Archived Forum Post

Index of archived forum posts

Question:

Different sizes for the same CkEmail

Feb 08 '13 at 10:26

This is completely perplexing , perhaps you can shed some light on what is going on.

In my process I am downloading a list of message headers from IMAP using the following:

FetchSequenceHeaders…
CkEmail *email = 0;
email = bundle->GetEmail(i);

As the messages are downloaded I save off the message size using:

size = email->get_Size()

Later on in the process I want to pre-cache and download a number of those messages in bulk, so I connect to imap, open the mailbox, and use the following process:

  total_messages = l_imap.get_NumMessages();
  msgs = l_imap.GetAllUids();

  bundle = l_imap.FetchBundle(*msgs);
        for (int i = 1; i < bundle->get_MessageCount(); i++) {
              CkEmail *email = 0;
              email = bundle->GetEmail(i);
              uid = email->GetImapUid();
              emlbin.clear();
              remove_ckx_header_fields(email);
          email->GetMimeBinary(emlbin);

Now, to explain, I am removing the ckx-imap headers as it appeared to me they weren’t factored into the message size, as when I left them in the message was larger than it was “supposed” to be. In other words, the total size of emlbin was larger than the original get_Size() returned. So I setup that simple function to remove the headers, however now I’m having a new issue, after the headers are removed for some messages the total message size is now smaller than the original get_Size() value.

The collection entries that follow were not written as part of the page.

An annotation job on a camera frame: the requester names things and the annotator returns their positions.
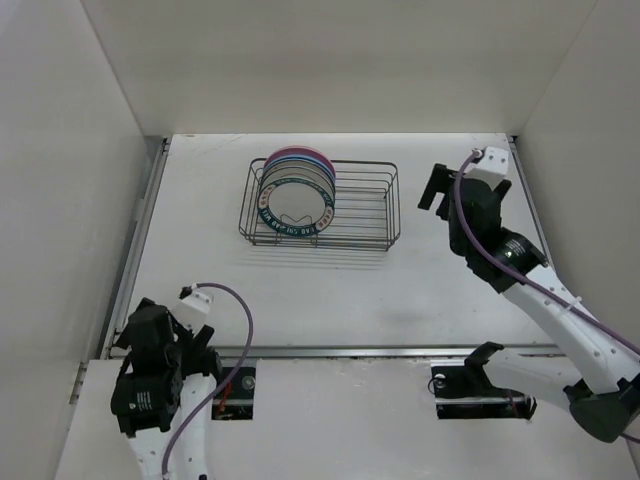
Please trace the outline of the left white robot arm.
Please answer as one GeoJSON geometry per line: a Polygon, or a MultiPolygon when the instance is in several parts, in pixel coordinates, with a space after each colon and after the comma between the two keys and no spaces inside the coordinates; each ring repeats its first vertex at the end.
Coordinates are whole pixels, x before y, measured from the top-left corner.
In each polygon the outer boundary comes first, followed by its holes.
{"type": "Polygon", "coordinates": [[[172,309],[148,298],[129,316],[116,346],[128,351],[110,400],[143,479],[211,479],[205,447],[208,403],[180,425],[205,398],[223,387],[224,373],[209,345],[212,300],[194,292],[172,309]]]}

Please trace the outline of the white plate flower outline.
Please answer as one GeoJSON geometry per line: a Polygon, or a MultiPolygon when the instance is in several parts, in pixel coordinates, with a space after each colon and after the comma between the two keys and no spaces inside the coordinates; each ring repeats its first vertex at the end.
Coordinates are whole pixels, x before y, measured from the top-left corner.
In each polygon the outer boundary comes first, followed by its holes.
{"type": "Polygon", "coordinates": [[[266,186],[269,185],[276,180],[281,179],[303,179],[308,180],[312,183],[315,183],[326,190],[328,193],[335,193],[334,186],[329,182],[329,180],[321,173],[317,173],[315,171],[306,169],[306,168],[284,168],[274,172],[268,172],[261,180],[261,185],[266,186]]]}

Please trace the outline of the green rimmed white plate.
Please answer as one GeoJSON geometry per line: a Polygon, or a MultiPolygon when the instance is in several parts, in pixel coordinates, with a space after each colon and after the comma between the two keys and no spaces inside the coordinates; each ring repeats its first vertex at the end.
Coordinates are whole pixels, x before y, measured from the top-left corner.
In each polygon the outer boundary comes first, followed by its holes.
{"type": "Polygon", "coordinates": [[[303,179],[281,179],[262,186],[257,204],[262,222],[284,236],[311,237],[333,221],[334,199],[319,185],[303,179]]]}

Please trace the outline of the white plate orange sunburst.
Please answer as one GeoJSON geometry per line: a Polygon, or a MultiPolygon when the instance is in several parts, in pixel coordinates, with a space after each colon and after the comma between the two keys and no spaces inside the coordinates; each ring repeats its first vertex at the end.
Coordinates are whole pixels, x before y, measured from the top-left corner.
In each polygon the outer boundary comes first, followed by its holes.
{"type": "Polygon", "coordinates": [[[331,187],[335,186],[335,179],[321,166],[306,160],[289,160],[274,165],[264,171],[262,183],[268,184],[278,179],[300,177],[316,183],[324,181],[331,187]]]}

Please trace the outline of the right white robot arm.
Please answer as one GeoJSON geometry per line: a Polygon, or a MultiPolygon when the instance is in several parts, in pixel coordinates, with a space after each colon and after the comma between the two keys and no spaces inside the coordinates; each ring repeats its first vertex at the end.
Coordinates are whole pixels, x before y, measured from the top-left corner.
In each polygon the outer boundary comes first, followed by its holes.
{"type": "Polygon", "coordinates": [[[433,167],[418,203],[446,221],[449,247],[467,268],[527,314],[551,338],[571,366],[551,367],[496,342],[485,342],[463,367],[434,383],[445,399],[523,394],[515,414],[530,419],[543,400],[566,412],[590,436],[612,443],[626,437],[639,416],[639,350],[595,320],[523,235],[501,224],[501,203],[511,183],[490,186],[443,164],[433,167]]]}

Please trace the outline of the grey wire dish rack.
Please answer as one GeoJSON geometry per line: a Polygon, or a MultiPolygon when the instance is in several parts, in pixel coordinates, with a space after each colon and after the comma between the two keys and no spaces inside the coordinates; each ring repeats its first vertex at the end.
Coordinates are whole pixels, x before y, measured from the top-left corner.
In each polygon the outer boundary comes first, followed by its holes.
{"type": "Polygon", "coordinates": [[[390,162],[335,160],[335,181],[294,160],[249,164],[238,230],[254,246],[387,251],[400,237],[398,169],[390,162]]]}

All of this works perfectly with the less than optimal “FetchSingleAsMime” process, however, trying to pull down messages in bulk ends up resulting in this issue.

What do you recommend?

Thanks! -hz


Answer

In summary, there is no real exact "size" of an email. I'll explain. The size of an email depends on a lot of things, such as what encodings might be used (base64, quoted-printable, 8bit), what charset might be used for text (utf-8, windows-1252, etc.), how header fields might be split into continuation lines, there's potential for Q/B encoding in header fields that have 8bit chars, etc. When an email is "rendered" to MIME, decisions need to be made for all of these things, and the size of the MIME could be different depending on what choices are made.

In addition, if a header-only is downloaded, the "size" of the email can only be obtained from the information provided by the server, whether it be POP3 or IMAP.

One more note: behind the scenes, Chilkat does a lot to give you good clean MIME. It automatically handles all sorts of unusual, out-dated, or badly formatted email. For example, you'll never have to deal with UU-encoded attachments because Chilkat automatically converts these to the typical, more widely accepted format where attachments are simply MIME parts encapsulated within a multipart/mixed using Base64 encoding. The same goes for other strange things, such as multipart/appledouble formats, or star-encoded header fields, or inconsistencies in CRLF line endings, or ambiguity in knowing the exact charset for a text body which must be surmised by using other evidence found within the email, or even guessed by characteristics of the data. This is the result of 10 years of evolution, and it's still evolving.

So the question is: What number is returned by the CkEmail's Size property? It is potentially an expensive computation, and given that the size is a non-exact number for the reasons described above, it returns the value that is most quickly obtained.

Here is the internal algorithm:

1) If the ckx-imap-totalsize header is present, then this is returned. This will be present in headers downloaded from an IMAP server. (This would be the size as reported by the IMAP server.)

2) If the CKZ-HeaderOnly header is present, which would happen if the header-only is downloaded from a POP3 server, then the CKZ-Size should also be present, and if so, it returns this information. (This would be the size as reported by the POP3 server.)

3) If neither header is present, the MIME tree is recursively descended and the size of each header is added, and if the MIME part is a leaf node, then the size of the body is added. For non-text bodies, this will be the binary size. For text bodies, this will be the size in bytes of the utf-8 representation. The size computed in this way will certainly be smaller than the rendered MIME -- especially if Base64 is used for binary attachments.